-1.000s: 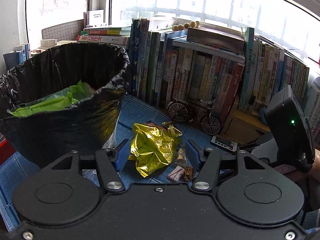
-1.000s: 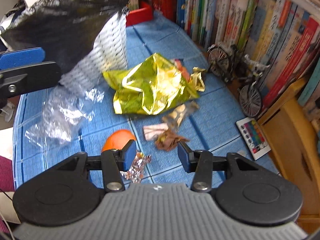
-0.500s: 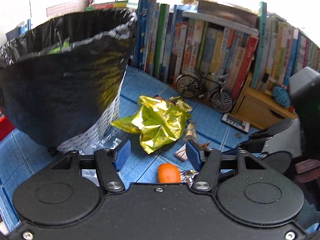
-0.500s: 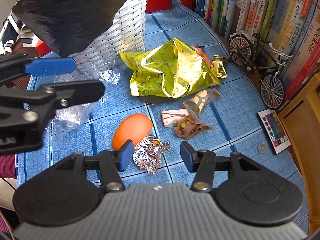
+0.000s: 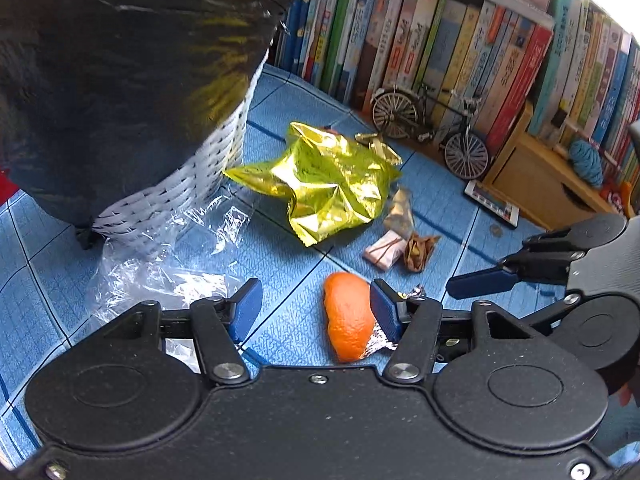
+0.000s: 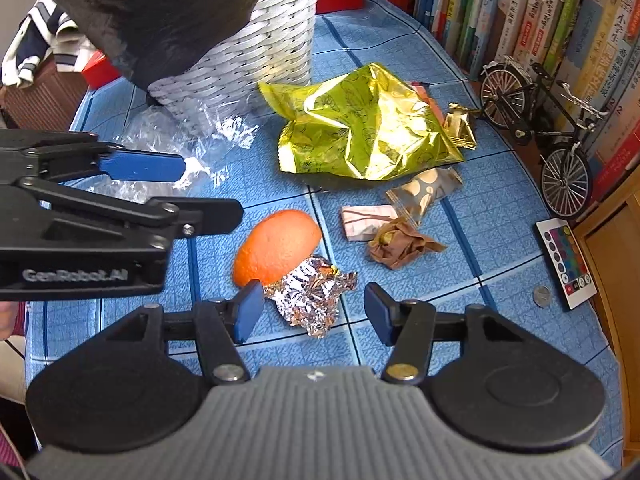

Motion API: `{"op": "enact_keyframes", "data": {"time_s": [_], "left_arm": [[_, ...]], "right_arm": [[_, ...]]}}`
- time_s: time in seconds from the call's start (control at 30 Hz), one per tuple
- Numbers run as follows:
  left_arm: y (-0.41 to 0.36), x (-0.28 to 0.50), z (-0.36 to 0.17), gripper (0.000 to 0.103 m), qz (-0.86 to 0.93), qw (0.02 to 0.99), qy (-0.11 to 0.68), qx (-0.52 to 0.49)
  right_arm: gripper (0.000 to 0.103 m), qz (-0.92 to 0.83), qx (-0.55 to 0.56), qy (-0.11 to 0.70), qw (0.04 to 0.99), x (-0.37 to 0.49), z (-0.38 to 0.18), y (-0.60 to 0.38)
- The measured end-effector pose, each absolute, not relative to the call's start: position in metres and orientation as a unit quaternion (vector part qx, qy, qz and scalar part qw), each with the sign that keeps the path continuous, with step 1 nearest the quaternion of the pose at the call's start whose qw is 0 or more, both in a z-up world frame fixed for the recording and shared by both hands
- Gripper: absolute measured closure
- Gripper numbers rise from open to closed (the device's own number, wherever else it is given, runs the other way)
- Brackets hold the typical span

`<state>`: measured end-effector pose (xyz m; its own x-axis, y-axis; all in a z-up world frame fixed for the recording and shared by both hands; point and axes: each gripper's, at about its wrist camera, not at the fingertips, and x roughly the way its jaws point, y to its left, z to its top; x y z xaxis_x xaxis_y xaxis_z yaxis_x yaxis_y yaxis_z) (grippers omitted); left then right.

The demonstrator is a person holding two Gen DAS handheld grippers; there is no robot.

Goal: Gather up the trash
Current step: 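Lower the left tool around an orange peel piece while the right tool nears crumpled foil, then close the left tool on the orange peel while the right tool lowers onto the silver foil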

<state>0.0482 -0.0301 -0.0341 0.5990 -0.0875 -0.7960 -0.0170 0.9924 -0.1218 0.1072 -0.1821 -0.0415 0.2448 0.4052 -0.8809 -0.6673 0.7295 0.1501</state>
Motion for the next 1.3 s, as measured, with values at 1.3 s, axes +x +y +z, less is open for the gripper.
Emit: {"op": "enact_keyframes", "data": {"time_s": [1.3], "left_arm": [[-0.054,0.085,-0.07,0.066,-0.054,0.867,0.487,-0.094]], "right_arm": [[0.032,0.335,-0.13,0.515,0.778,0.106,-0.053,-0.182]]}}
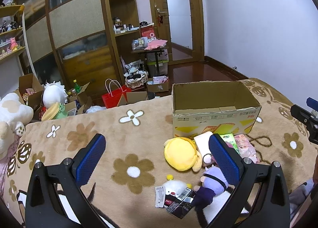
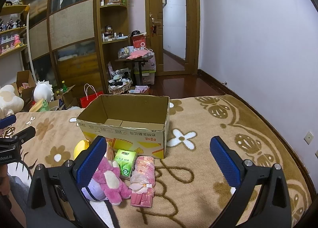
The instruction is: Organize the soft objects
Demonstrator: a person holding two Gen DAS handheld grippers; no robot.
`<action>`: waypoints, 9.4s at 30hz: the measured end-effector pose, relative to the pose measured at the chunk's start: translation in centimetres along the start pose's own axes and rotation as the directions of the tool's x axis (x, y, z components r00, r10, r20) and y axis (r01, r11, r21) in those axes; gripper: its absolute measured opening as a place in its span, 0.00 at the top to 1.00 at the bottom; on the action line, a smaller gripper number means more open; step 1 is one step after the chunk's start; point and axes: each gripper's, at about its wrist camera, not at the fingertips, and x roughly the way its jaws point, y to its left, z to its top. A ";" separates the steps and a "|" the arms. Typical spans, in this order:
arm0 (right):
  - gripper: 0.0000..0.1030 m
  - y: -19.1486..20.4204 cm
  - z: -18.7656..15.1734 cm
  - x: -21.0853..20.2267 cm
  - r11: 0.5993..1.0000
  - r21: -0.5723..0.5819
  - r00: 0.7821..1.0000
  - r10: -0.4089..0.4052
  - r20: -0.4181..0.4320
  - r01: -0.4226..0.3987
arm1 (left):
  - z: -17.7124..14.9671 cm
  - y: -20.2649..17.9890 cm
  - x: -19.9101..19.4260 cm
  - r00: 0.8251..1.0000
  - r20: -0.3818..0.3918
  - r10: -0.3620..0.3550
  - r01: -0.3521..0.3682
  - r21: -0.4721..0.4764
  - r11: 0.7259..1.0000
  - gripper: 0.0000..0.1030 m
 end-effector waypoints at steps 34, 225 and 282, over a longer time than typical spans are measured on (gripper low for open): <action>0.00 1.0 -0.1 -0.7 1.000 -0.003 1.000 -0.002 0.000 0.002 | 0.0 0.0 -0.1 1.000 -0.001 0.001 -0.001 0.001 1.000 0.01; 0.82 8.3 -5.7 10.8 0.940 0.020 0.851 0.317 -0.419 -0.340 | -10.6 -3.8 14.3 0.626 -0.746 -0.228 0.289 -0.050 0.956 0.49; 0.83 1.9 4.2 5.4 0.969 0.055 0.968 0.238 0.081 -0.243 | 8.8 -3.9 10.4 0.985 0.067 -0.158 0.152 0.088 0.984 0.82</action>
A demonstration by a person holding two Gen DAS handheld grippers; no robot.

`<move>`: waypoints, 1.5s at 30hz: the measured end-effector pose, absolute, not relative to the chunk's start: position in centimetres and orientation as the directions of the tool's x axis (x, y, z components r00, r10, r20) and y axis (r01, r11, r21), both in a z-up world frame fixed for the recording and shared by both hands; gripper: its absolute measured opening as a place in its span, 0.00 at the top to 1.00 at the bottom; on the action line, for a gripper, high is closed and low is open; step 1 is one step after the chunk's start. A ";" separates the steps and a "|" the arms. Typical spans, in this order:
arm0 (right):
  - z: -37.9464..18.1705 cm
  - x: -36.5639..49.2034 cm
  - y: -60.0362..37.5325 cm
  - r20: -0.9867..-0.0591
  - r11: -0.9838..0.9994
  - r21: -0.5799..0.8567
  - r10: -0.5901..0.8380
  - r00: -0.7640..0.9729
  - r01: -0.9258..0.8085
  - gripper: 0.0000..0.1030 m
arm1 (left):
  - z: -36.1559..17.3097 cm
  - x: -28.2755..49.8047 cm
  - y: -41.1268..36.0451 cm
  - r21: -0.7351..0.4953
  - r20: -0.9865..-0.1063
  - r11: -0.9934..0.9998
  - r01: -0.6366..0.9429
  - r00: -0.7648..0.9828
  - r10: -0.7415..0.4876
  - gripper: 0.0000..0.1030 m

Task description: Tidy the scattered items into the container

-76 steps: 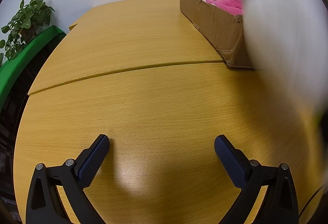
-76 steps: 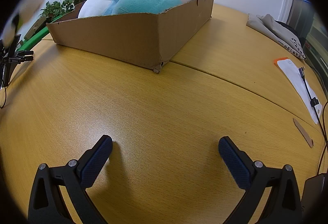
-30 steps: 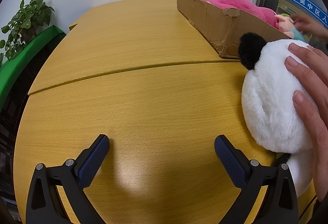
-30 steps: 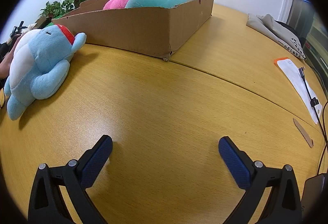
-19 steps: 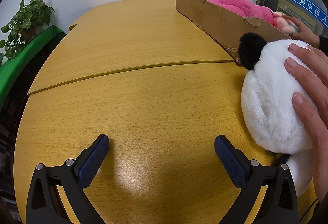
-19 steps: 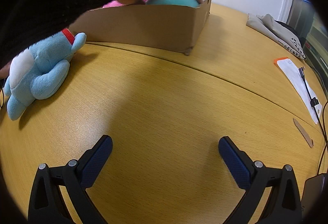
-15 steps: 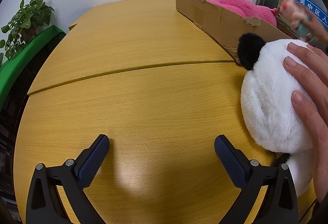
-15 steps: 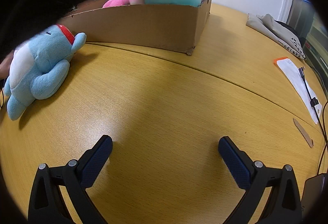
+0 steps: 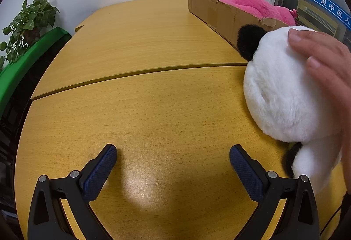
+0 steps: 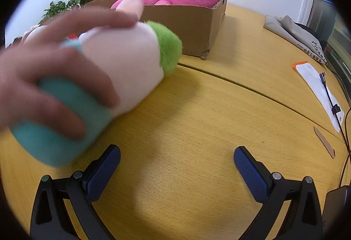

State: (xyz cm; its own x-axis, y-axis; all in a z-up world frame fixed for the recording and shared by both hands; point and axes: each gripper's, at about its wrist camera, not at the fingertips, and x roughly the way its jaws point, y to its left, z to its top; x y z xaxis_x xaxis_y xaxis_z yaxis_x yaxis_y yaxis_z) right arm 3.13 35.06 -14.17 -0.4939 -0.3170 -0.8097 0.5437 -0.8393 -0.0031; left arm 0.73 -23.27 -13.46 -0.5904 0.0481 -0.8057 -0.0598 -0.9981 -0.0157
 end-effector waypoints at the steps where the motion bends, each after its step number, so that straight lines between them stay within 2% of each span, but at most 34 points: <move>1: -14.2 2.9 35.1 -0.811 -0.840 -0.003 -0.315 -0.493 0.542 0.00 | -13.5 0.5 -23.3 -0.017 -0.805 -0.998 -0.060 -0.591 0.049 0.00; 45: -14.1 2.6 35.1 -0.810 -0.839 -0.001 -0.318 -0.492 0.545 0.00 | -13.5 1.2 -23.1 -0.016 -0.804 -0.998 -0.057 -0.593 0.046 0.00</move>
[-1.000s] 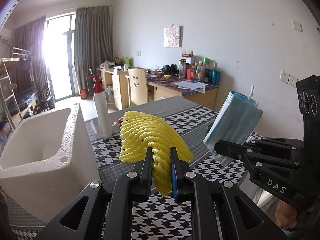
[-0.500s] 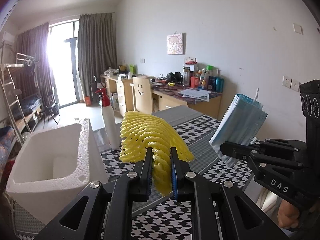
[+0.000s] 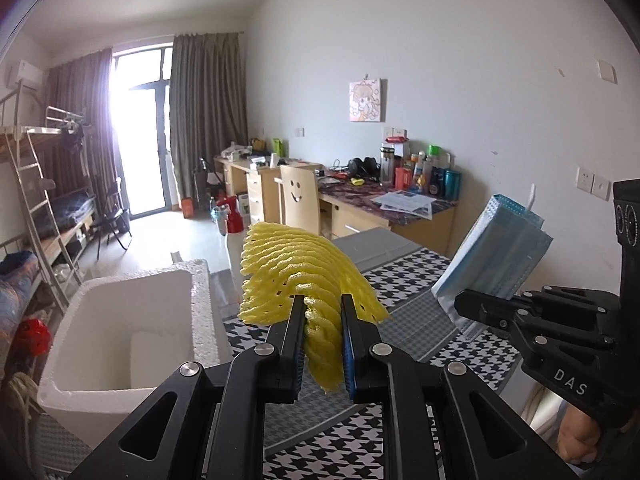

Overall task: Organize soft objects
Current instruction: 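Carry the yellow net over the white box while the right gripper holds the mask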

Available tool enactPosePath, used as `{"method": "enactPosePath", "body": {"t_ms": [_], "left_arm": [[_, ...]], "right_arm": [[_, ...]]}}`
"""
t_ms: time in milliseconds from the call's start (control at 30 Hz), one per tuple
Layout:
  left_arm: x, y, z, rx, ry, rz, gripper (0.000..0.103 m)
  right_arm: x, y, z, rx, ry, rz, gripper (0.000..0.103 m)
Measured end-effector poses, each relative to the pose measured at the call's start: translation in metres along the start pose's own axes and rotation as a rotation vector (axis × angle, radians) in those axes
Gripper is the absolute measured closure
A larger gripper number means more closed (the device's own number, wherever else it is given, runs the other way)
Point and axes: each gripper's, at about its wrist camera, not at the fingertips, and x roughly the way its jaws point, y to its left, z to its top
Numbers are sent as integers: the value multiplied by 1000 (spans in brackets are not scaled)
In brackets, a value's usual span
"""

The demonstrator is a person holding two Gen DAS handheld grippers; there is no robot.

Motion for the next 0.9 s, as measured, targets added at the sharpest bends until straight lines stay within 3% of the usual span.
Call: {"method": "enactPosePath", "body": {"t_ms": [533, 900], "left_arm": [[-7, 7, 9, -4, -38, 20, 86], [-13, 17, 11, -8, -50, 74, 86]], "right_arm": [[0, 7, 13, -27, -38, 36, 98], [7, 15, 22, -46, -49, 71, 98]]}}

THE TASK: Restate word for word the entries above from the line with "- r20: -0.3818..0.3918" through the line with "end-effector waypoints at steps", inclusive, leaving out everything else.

EXERCISE OUTPUT:
  - r20: -0.3818..0.3918
  - r10: -0.3620..0.3550
  - r01: -0.3521..0.3682
  - r21: -0.4721..0.4764
  - r11: 0.7259..1.0000
  - gripper: 0.0000..0.1030 m
 end-effector waypoints at steps 34, 225 and 282, over a longer time than typical spans are measured on (gripper low for open): <action>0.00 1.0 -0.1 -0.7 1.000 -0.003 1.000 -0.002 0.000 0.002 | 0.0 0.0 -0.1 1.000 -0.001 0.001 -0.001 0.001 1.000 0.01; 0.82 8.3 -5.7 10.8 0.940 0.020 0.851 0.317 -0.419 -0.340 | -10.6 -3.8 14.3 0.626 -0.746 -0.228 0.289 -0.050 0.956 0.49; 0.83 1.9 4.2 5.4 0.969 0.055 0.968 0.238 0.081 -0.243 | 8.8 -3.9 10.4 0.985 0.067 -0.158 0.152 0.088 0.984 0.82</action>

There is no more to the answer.